Hacker Newsnew | past | comments | ask | show | jobs | submitlogin

I'm a big fan of DuckDB and I do geospatial analysis, mostly around partitioning geographies (into Uber H3 hexagons), calculating Haversine distances, calculating areas of geometries, figuring out which geometry a point falls in, etc. Many of these features have existed in some form or other in geopandas or postgis, so DuckDB's spatial extensions bring nothing new.

But what DuckDB as an engine does is it lets me work directly on parquet/geoparquet files at scale (vectorized and parallelized) on my local desktop. It beats geopandas in that respect. It's a quality of life improvement to say the least.

DuckDB also has an extension architecture that admits more exotic geospatial features like Hilbert curves, Uber H3 support.

https://duckdb.org/docs/stable/extensions/spatial/functions....

https://duckdb.org/community_extensions/extensions/h3.html



I totally agree with this. DuckDB for me was a huge QoL improvement just working with random datasets. I found it much easier to explore datasets using DuckDB rather than Pandas, Postgres or Databricks.

The spatial features were just barely out when I was last doing a lot of heavy geospatial work, but even then they were very nice.

An aside, I had a Junior who would just load datasets into PowerBI to explore them for the first time, and that was actually a shockingly useful workflow.

pandas is very nice and was my bread and butter for a long time, but I frequently ran into memory issues and problems at scale with pandas, which I would never hit with polars or duckdb. I'm not sure if this holds true today as I know there's been updates, but it was certainly a problem then. Using geopandas ran into the same issues.
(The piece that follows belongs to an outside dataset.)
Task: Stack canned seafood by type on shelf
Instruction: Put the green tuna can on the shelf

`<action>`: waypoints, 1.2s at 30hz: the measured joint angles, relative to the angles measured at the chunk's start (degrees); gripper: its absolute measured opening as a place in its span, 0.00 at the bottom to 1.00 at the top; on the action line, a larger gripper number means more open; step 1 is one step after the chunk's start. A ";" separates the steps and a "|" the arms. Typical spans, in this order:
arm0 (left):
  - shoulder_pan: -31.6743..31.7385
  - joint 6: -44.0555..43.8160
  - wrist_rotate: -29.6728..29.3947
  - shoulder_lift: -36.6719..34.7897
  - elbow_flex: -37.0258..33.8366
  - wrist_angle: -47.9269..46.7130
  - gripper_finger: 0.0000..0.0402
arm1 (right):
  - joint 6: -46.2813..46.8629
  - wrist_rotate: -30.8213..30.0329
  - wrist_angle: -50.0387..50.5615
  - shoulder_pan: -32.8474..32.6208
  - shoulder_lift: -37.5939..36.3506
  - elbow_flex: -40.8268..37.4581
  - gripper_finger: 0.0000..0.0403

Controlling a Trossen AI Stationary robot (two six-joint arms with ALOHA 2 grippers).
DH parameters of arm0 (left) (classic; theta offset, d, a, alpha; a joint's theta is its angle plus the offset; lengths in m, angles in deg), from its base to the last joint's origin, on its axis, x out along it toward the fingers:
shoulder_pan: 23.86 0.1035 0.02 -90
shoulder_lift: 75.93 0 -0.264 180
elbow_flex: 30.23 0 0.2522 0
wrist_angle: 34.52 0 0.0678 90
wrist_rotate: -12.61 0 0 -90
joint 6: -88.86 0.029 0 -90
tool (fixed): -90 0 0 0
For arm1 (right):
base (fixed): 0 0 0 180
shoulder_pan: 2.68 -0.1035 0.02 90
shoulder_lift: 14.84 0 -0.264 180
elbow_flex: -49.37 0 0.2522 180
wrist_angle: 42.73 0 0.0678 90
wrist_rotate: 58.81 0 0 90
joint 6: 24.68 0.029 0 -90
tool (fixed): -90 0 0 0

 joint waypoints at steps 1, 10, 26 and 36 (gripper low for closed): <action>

Just using GDAL and other libraries out of the box is frankly not a great experience. If you have a QGIS (another wonderful tool) workflow, it's frustrating to be dropping into Jupyter notebooks to do translations, but that seemed to be the best option.

In general, it just feels like geospatial analysis is about 10 years behind regular data analysis. Shapefiles are common because of ESRI dominance, but frankly not a great format. PostGIS is great, geopandas is great, but there's a lot more things in the data ecosystem than just Postgres and pandas. PowerBI barely had geospatial support a couple years ago. I think PowerBI Shapemaps exclusively used TopoJSON?

All of this is to say, DuckDB geospatial is very cool and helpful.


> An aside, I had a Junior who would just load datasets into PowerBI to explore them for the first time, and that was actually a shockingly useful workflow.

What was shockingly useful in PowerBI compared to DuckDB?


Graphics. Good BI tools are very effectively exploratory data analysis tools.


Why do you use haver-sine over geodesic or reprojection?

I’ve been doing the reprojection thing, projecting coordinates to a “local” CRS, for previous projects mainly because that’s what geopandas recommend and is built around, but I am reaching a stage where I’d like to calculate distance for objects all over the globe, and I’m genuinely interested to learn what’s a good choice here.


Just an app dev, not a geospatial expert, but reprojection always seemed like something a library should handle under the hood unless one has specific needs. I'm used to the ergonomics / moron-proofing of something like Postgis' `ST_Distance(geography point1, geography point2)` and it gives you the the right answer in meters. You can easily switch to spherical or Cartesian distances if you need distance calculations to go faster. `ST_Area(geography geog)` and it gives you the size of your shape in square meters wherever on the planet.


What the "right answer" is will vary widely on application and analyst. That's one reason there are so many coordinate ref systems. If you keep everything in 3857, you'll get answers in ~meters, but whether that's "right" depends on where and how large the distance or geom is and what your precision threshold is. So, really, everyone's needs are necessarily "specific."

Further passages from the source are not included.